Fazia tempo, um bom tempo, que não sabia o que era passar
quatro horas em uma sala de aula. No começo do mês relembrei durante um curso
de verão chamado “Realidade e ficção portuguesa no século XX”. Foram duas
semanas, seis aulas, seis autores, 11 livros. Éramos quatro estrangeiros (outra
brasileira, uma italiana e um catalão), quatro senhoras e uma moça portuguesas,
além da também portuguesa professora, claro.
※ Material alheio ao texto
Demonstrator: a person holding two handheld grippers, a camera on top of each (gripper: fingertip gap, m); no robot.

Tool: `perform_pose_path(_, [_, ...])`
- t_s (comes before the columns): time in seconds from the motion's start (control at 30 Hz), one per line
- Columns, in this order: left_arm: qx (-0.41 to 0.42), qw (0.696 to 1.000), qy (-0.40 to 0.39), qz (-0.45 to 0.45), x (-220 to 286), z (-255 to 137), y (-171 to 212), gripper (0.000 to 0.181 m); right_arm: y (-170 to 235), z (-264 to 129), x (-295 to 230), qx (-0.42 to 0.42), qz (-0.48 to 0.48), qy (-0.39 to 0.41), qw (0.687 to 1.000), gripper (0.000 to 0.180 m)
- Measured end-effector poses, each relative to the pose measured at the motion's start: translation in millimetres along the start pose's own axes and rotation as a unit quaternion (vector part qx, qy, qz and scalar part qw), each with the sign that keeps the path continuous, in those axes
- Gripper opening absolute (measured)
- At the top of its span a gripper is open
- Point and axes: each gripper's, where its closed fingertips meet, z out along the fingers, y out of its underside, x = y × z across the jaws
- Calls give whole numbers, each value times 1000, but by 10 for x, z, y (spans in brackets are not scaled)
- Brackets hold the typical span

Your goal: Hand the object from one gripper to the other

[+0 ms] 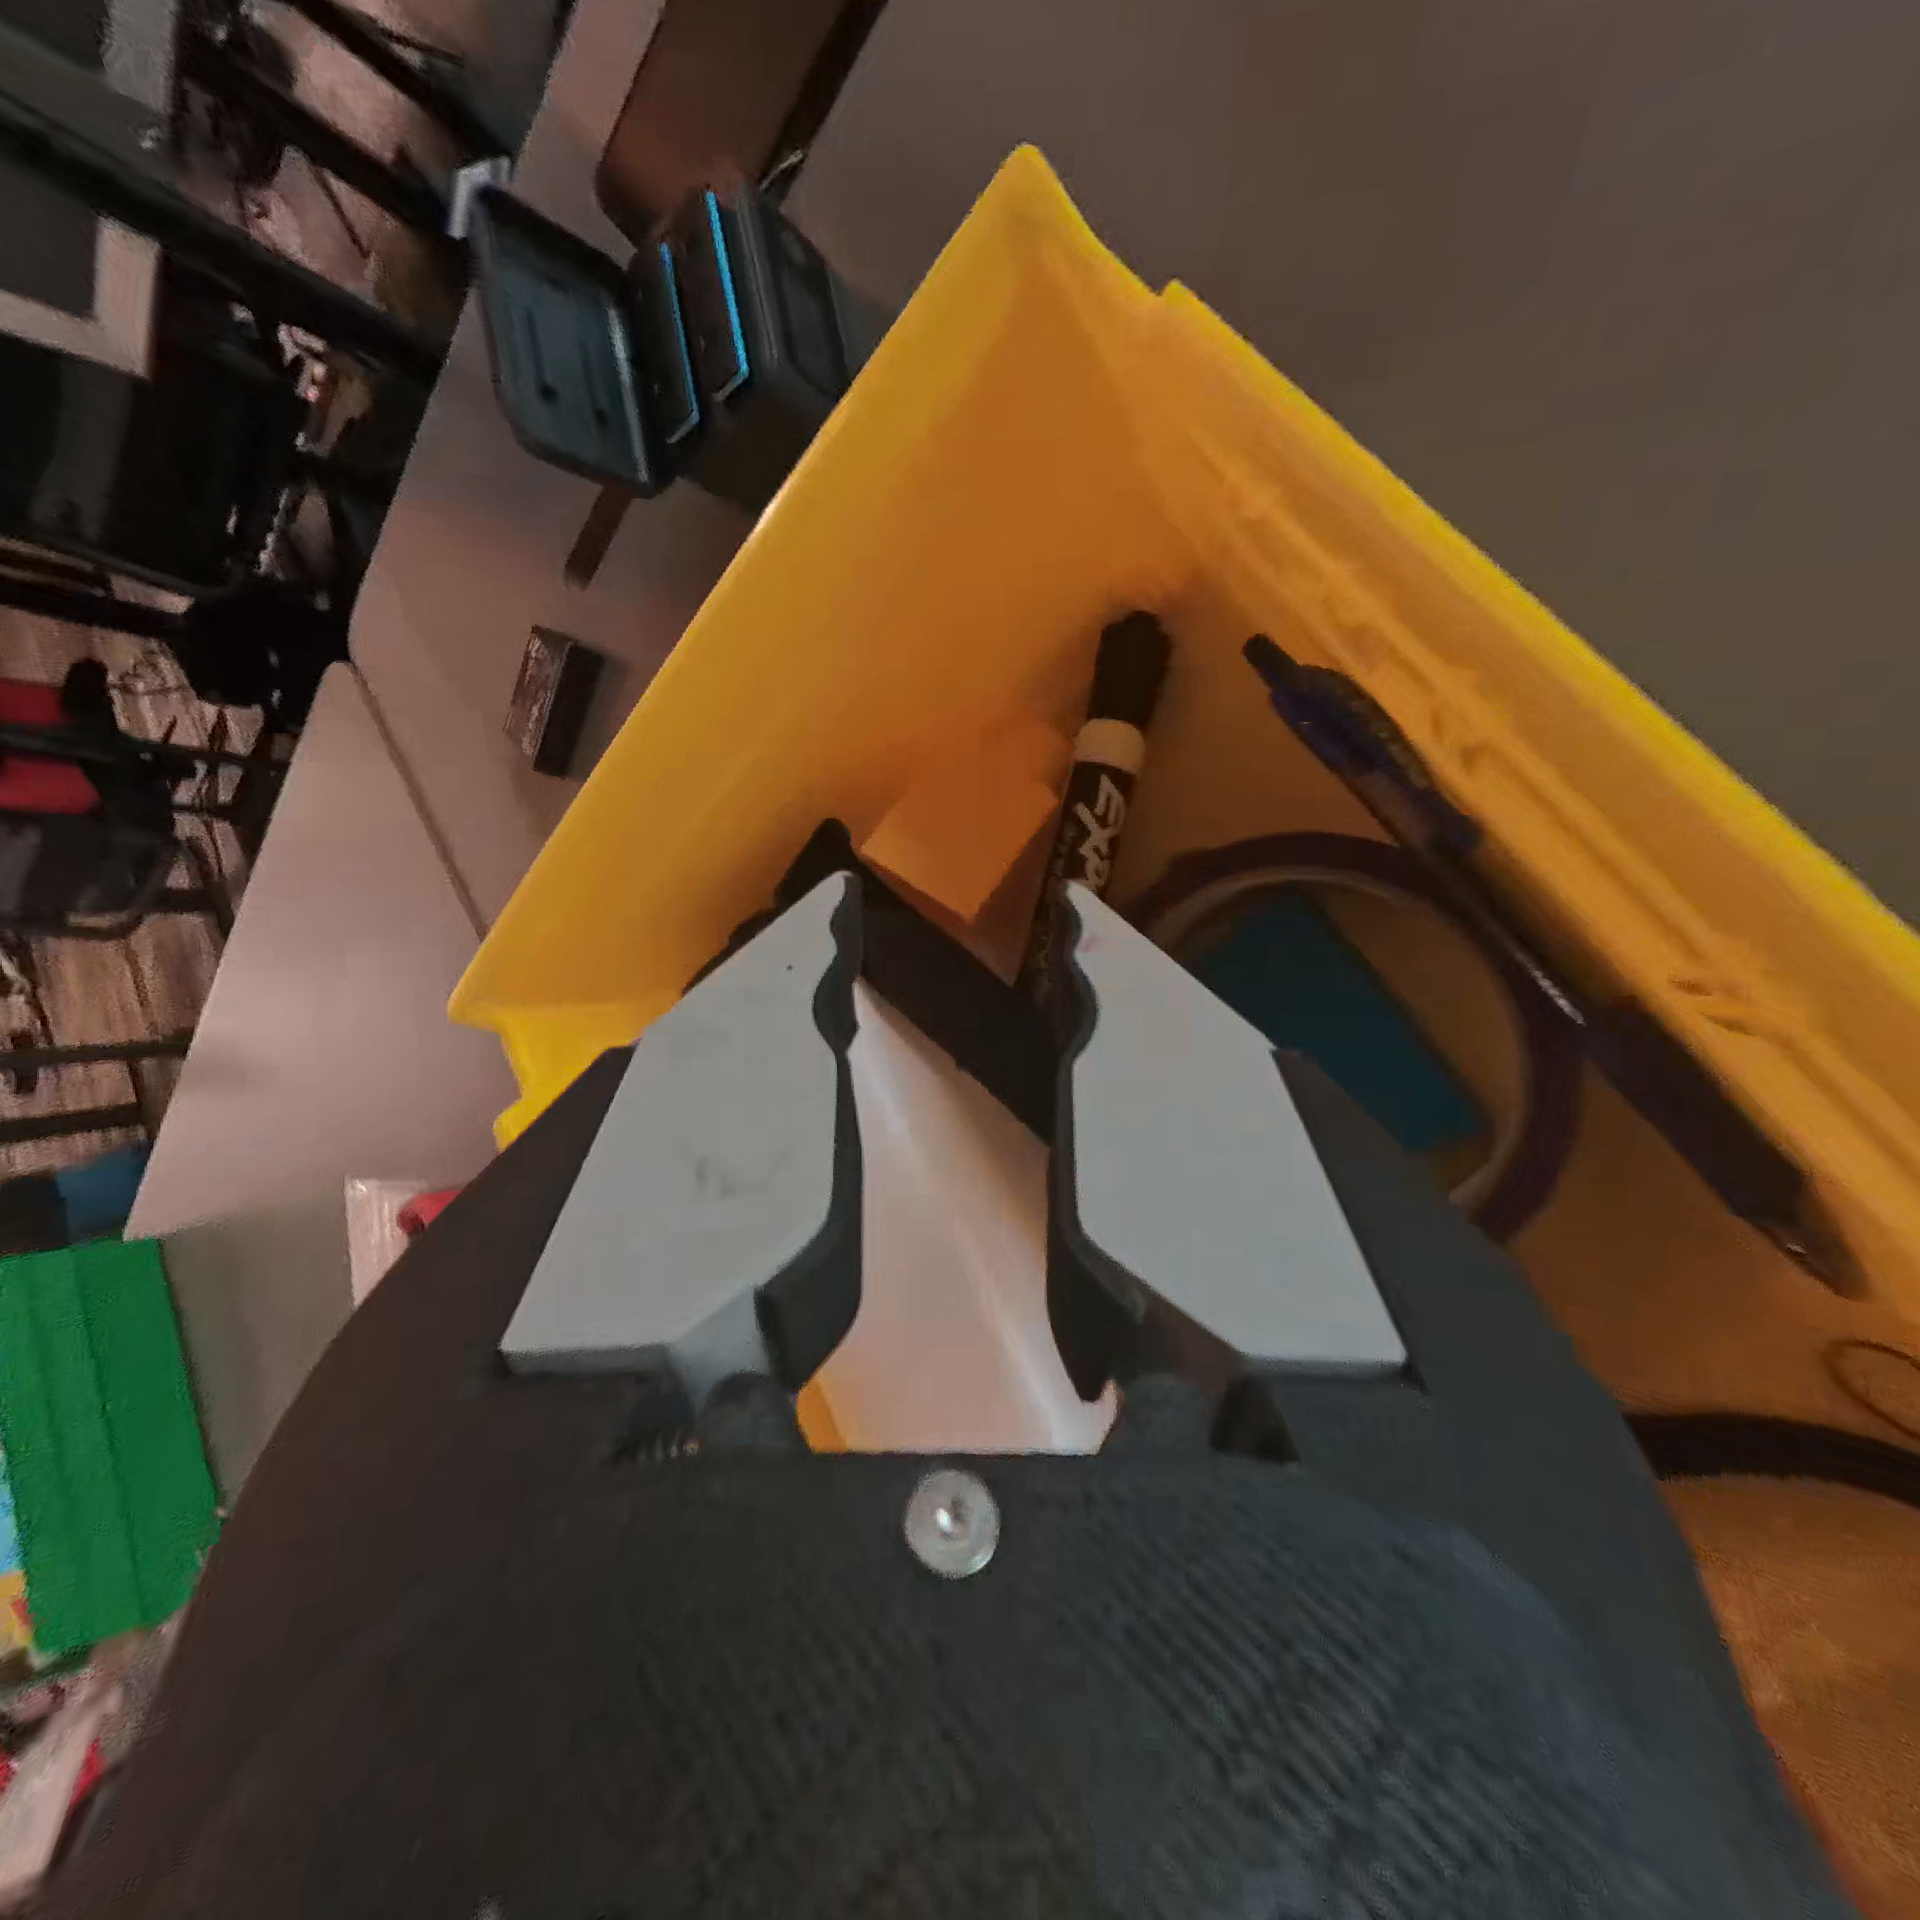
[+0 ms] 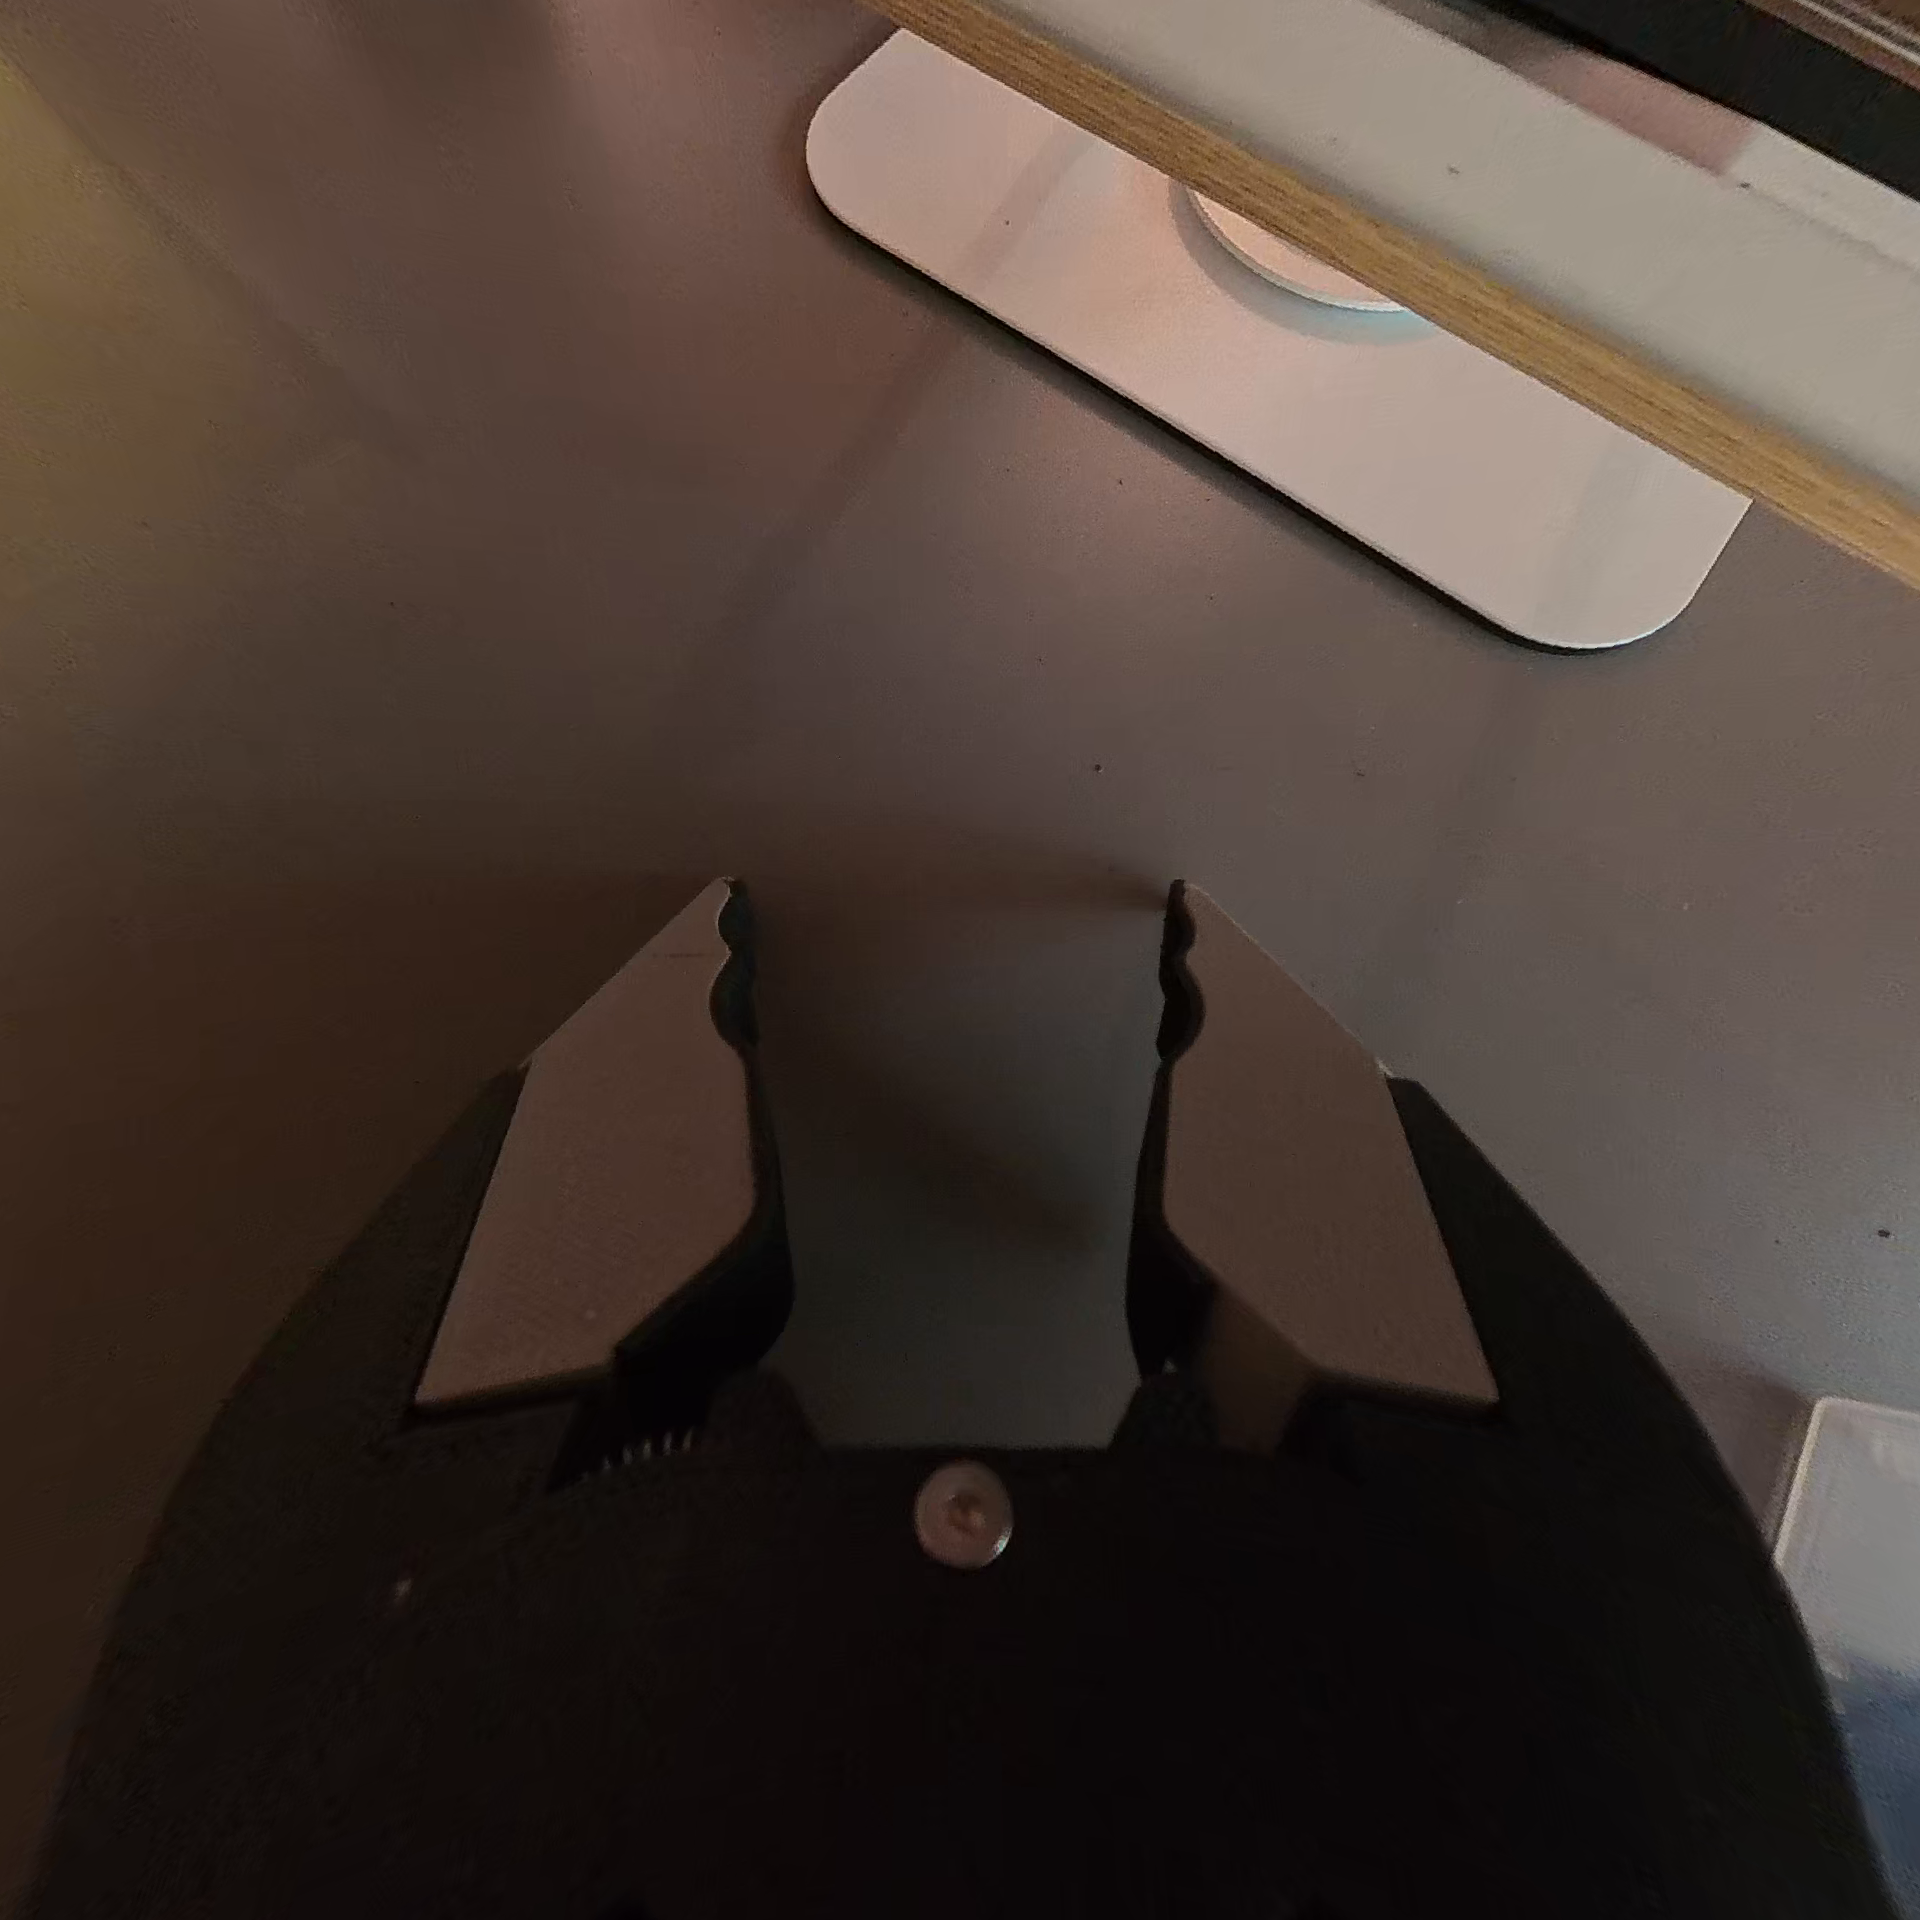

Poderia falar do humor e sensibilidade do Almada Negreiros
em A invenção do dia claro, da
descoberta de Herberto Helder e seu belíssimo Os passos em volta, da literatura político-surrealista de Mário-Henrique
Leiria e de seus Contos do Gin Tonic,
mas, para além disso, há o fato de que cada aula era uma oportunidade de ouvir
os portugueses – as portuguesas, melhor dizendo – falar imenso. Suas expressões, como estruturam as frases, como pensam, o
que ignoram. Então, mesmo quando a professora se perdia, fugia do tema, lá
estavam as anedotas, a história do país, as histórias de cada uma, os causos.
Meus preferidos envolvem “O” escritor português – que, vejam só, é anterior ao
século XX, não constava do currículo.
Pois o senhor Eça de Queiroz estava em Bristol escrevendo Os Maias. Enviava, então, por correio,
os capítulos a Lisboa para serem revisados. O tempo passava e nada do retorno
dos textos, nada de o livro sair. Eça pede a um amigo que intervenha e acaba
por descobrir o problema: um tipógrafo estava a fazer cópias piratas e
enviá-las ao Brasil. Sim! A primeira edição de Os Maias publicada foi uma versão pirata vendida no Brasil, onde
Eça já era um enorme sucesso.
Isso é o que eu chamo de pioneirismo.